Fascinating article. You don't find many of these right ups anymore for each microarchitecture like we once had. Sounds pretty spot on. Small boost out the gate, overall longetivity with the added instructions and optimizations. Really depends on how fast programmers want to move.

I'm really hoping for that general 10-15% boost as I've heard it's closer to 5-10% and Ivy was a solid 5% in most cases not that 10% they promised so it's safe to just cut it down the middle to be watchful. Plan to have Haswell for 5-6 years before my next upgrade.
 
If there is gonna be a bunch of laptop Haswells before the i7s then with Intel's new laissez-faire attitude (since they have no one nipping at their i7 Haswell heels now that AMD is moribund) I'm thinking that we might not see any i7 Haswells until Ivy is on LGA2011 at the end of '13 (at the earliest). Looks like I'm gonna be still milking my 2600K next year at this time. Too bad as I really wanted/needed an upgrade in the next few months. :(
 
The 10% is for existing software. As new compilers are tuned to take advantage of Haswell (which may also benefit other processors), the figure can go higher. Other than microbenchmarks and SPEC, that will probably take a couple of years.
 
3 - 10W is still too high for a tablet, though it is in the realm of passively cooled with a hefty HSF. Are there any lower TDP SKUs?
10W is and isn't too high for a tablet, particularly if you stretch out weight to 2lbs. The more important figure I'd worry about is low power "active" state, not just the new "keep the screen alive while the CPU sleeps" low power modes. If it can go down below 1W-1.5W, it could work out OK. Obviously a 10W Haswell will stretch the boundaries of the typically ARM-based tablet form factor, and won't be going into an iPad mini-like 0.66 lb design.

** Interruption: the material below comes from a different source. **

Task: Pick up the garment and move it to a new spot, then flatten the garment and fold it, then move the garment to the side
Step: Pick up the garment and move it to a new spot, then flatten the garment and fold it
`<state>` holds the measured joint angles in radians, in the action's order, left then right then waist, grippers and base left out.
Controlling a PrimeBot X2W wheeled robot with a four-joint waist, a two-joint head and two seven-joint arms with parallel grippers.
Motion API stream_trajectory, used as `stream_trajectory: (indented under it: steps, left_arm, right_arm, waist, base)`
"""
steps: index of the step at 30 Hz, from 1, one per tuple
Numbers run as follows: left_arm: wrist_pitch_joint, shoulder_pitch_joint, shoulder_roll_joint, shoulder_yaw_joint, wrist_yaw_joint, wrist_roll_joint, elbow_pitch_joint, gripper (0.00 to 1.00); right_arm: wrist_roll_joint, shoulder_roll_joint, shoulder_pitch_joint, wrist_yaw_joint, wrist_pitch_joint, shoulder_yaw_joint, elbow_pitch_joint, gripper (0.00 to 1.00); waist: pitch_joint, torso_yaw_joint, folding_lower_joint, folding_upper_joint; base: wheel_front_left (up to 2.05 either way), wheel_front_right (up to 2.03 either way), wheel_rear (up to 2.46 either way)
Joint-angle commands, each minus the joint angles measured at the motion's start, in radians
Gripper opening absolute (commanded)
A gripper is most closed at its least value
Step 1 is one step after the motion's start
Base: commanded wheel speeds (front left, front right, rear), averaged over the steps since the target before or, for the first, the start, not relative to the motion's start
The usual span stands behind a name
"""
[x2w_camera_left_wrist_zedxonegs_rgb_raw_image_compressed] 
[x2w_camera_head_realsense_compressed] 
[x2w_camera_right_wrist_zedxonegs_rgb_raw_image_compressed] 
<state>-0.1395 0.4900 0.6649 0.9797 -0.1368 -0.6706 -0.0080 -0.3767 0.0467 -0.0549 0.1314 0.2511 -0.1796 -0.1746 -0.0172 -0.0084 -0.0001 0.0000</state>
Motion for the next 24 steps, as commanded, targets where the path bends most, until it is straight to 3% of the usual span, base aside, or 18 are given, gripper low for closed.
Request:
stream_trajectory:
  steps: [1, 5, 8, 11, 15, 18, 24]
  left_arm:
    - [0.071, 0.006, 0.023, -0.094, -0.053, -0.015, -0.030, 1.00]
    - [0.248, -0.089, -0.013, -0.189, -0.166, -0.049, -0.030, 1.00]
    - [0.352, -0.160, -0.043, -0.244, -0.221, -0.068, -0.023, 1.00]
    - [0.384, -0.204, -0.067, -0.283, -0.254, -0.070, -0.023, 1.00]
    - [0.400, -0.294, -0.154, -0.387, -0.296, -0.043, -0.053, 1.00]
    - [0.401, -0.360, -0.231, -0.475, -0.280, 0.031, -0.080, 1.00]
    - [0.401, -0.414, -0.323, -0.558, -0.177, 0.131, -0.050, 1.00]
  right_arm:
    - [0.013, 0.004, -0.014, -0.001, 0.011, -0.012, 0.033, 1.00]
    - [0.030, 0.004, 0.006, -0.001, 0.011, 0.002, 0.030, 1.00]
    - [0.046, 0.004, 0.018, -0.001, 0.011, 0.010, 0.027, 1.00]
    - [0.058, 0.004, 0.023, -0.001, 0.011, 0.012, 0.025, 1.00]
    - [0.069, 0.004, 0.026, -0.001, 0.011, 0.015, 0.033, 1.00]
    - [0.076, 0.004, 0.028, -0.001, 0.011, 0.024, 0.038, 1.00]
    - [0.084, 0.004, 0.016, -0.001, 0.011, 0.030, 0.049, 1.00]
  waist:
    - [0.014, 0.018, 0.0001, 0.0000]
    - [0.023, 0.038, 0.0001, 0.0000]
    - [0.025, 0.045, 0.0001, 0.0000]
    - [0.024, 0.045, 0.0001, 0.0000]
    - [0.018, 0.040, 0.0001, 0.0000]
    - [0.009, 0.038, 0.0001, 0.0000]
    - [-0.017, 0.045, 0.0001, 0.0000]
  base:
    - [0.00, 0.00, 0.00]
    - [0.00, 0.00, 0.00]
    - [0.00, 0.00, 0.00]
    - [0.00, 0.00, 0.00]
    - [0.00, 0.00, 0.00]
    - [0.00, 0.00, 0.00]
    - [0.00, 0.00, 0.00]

Lower power SKUs would be the realm of the newer Atom chips. On 22nm and finally with a new out of order execution core (and updated graphics), those Atoms should be much faster than current Atoms. Considering that, I'm sure Intel could make an Atom-like power Haswell, but it wouldn't perform any better than an Atom. Performance and/or lower power aren't free.
 
10W is and isn't too high for a tablet, particularly if you stretch out weight to 2lbs. The more important figure I'd worry about is low power "active" state, not just the new "keep the screen alive while the CPU sleeps" low power modes. If it can go down below 1W-1.5W, it could work out OK. Obviously a 10W Haswell will stretch the boundaries of the typically ARM-based tablet form factor, and won't be going into an iPad mini-like 0.66 lb design.

Lower power SKUs would be the realm of the newer Atom chips. On 22nm and finally with a new out of order execution core (and updated graphics), those Atoms should be much faster than current Atoms. Considering that, I'm sure Intel could make an Atom-like power Haswell, but it wouldn't perform any better than an Atom. Performance and/or lower power aren't free.

10W is still too high to be passively cooled in a standard tablet form factor. We might finally see Ultrabooks without the need for fans to go along with their heatsink (if the heatsinks are cleverly enough designed), but fitting a 10W TDP Haswell chip inside a run-of-the-mill tablet isn't going to happen.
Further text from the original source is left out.